--- Input records Enclosed Below ---
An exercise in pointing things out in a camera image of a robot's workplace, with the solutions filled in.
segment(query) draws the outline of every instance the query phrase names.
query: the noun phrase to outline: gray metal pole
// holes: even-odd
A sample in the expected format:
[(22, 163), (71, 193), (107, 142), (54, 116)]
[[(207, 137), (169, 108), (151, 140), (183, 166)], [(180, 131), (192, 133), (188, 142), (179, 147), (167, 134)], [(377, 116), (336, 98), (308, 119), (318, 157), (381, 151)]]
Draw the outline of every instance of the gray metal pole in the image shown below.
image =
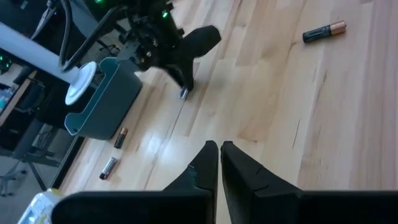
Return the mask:
[(69, 84), (73, 84), (76, 81), (75, 79), (79, 73), (79, 68), (77, 67), (69, 72), (62, 73), (58, 68), (58, 55), (11, 29), (2, 22), (0, 22), (0, 49), (29, 62)]

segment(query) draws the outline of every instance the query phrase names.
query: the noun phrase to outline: black cable
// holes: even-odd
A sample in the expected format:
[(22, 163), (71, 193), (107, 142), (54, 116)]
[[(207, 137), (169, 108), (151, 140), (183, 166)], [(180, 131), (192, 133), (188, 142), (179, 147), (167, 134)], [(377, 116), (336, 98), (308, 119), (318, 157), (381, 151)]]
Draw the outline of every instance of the black cable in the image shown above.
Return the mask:
[(94, 45), (96, 40), (100, 38), (100, 35), (103, 29), (108, 25), (113, 25), (118, 16), (118, 12), (121, 9), (124, 9), (124, 6), (115, 6), (111, 8), (106, 15), (100, 20), (98, 25), (95, 27), (94, 31), (90, 34), (89, 37), (85, 40), (83, 45), (76, 51), (76, 53), (72, 56), (72, 58), (66, 62), (66, 51), (69, 46), (69, 36), (70, 36), (70, 24), (72, 23), (72, 10), (70, 7), (69, 0), (61, 0), (62, 6), (65, 10), (66, 15), (66, 24), (65, 24), (65, 34), (64, 39), (62, 40), (62, 46), (60, 52), (60, 60), (59, 65), (62, 72), (67, 72), (71, 70), (87, 53), (87, 51)]
[(69, 0), (61, 0), (63, 10), (65, 11), (65, 32), (63, 33), (63, 40), (61, 45), (60, 57), (58, 60), (58, 67), (64, 66), (67, 61), (67, 52), (69, 47), (70, 34), (72, 30), (72, 8)]
--- End of Enclosed Input records ---
• [Your goal]: Set down exactly the lines above, from the line containing "query: the noun phrase to outline: gray" through the line containing "Draw the outline of every instance of the black". Skip the pictures.

• [Result of the task]:
query: the noun phrase to outline: gray metal pole
// holes: even-odd
A sample in the expected format:
[(22, 163), (71, 193), (107, 142), (54, 116)]
[[(207, 137), (169, 108), (151, 140), (183, 166)], [(180, 131), (192, 133), (188, 142), (179, 147), (167, 134)], [(377, 116), (336, 98), (308, 119), (318, 157), (381, 151)]]
Draw the outline of every instance of the gray metal pole in the image shown below.
image =
Return the mask:
[(69, 84), (73, 84), (76, 81), (75, 79), (79, 73), (79, 68), (77, 67), (69, 72), (62, 73), (58, 68), (58, 55), (11, 29), (2, 22), (0, 22), (0, 49), (29, 62)]

segment(query) draws the outline of every instance the query phrase names.
query: the noun phrase to outline: black cable
// holes: even-odd
A sample in the expected format:
[(22, 163), (71, 193), (107, 142), (54, 116)]
[[(207, 137), (169, 108), (151, 140), (183, 166)], [(180, 131), (192, 133), (188, 142), (179, 147), (167, 134)], [(377, 116), (336, 98), (308, 119), (318, 157), (381, 151)]]
Draw the outline of every instance of the black cable in the image shown above.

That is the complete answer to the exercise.